* AIM OF THE TASK *
Reproduce, from the lines below, exactly the stretch that begins at the line containing "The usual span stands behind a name" and ends at the line containing "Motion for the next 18", both included.

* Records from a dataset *
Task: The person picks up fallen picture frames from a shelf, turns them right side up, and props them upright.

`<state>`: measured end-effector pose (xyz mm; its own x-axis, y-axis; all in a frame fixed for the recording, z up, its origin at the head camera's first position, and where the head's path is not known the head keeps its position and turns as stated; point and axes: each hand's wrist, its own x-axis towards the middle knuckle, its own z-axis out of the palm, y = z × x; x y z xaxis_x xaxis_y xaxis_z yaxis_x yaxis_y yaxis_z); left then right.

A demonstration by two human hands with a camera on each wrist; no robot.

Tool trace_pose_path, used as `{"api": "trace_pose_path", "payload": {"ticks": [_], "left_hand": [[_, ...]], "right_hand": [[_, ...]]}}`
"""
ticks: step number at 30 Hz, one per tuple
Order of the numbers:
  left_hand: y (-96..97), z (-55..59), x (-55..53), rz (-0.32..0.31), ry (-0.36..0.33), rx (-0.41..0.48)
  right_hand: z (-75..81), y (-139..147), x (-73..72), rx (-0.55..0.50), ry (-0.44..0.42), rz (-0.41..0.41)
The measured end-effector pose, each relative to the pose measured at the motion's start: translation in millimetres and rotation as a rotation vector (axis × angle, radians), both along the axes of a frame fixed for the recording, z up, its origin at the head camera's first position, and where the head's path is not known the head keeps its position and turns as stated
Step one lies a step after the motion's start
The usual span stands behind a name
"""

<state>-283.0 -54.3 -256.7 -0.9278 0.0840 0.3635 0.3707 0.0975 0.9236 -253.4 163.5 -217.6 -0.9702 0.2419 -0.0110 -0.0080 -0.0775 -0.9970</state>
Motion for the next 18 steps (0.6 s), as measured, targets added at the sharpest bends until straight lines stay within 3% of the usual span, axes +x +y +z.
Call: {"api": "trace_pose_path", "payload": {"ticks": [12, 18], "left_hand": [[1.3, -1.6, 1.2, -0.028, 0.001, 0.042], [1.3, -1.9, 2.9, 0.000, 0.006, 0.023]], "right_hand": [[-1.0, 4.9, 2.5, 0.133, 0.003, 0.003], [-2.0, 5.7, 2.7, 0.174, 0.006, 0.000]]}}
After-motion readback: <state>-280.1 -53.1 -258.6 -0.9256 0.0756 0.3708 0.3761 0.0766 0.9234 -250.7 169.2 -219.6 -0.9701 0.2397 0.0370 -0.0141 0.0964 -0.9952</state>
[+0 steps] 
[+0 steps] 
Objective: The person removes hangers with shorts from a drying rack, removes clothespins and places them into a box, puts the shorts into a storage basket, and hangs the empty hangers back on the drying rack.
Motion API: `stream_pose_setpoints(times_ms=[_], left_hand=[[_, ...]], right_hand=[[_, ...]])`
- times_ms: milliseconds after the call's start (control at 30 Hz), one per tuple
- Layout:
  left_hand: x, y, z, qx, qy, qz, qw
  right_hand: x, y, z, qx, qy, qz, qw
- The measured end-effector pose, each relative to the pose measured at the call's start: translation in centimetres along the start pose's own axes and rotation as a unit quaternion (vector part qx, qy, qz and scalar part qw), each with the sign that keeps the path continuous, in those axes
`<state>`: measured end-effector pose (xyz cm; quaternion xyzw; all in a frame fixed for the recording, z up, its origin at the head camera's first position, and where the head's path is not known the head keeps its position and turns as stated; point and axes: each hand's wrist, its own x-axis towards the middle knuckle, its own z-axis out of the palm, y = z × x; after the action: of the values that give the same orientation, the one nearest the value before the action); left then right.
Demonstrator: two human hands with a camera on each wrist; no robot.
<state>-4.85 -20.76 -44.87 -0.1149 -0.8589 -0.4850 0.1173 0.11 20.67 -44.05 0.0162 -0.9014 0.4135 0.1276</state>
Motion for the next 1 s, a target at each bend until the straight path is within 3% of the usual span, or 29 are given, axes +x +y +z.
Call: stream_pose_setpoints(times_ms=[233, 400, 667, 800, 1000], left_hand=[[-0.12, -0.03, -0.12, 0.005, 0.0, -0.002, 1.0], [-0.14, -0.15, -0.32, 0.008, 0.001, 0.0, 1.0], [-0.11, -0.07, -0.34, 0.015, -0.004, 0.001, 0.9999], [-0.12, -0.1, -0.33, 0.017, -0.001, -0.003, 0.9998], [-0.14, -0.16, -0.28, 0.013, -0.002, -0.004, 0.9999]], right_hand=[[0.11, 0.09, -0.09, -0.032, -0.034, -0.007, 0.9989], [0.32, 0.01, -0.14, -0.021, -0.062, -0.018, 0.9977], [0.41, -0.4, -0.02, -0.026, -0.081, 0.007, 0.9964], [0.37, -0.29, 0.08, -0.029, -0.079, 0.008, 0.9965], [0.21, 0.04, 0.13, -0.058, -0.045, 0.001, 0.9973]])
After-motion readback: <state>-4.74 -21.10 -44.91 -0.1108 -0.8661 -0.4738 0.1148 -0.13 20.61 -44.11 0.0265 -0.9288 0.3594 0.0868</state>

* TASK RESULT *
The usual span stands behind a name
"""

<state>-283.0 -54.3 -256.7 -0.9278 0.0840 0.3635 0.3707 0.0975 0.9236 -253.4 163.5 -217.6 -0.9702 0.2419 -0.0110 -0.0080 -0.0775 -0.9970</state>
Motion for the next 18 steps (0.6 s), as measured, targets added at the sharpest bends until straight lines stay within 3% of the usual span, axes +x +y +z.

The answer has been written out in full.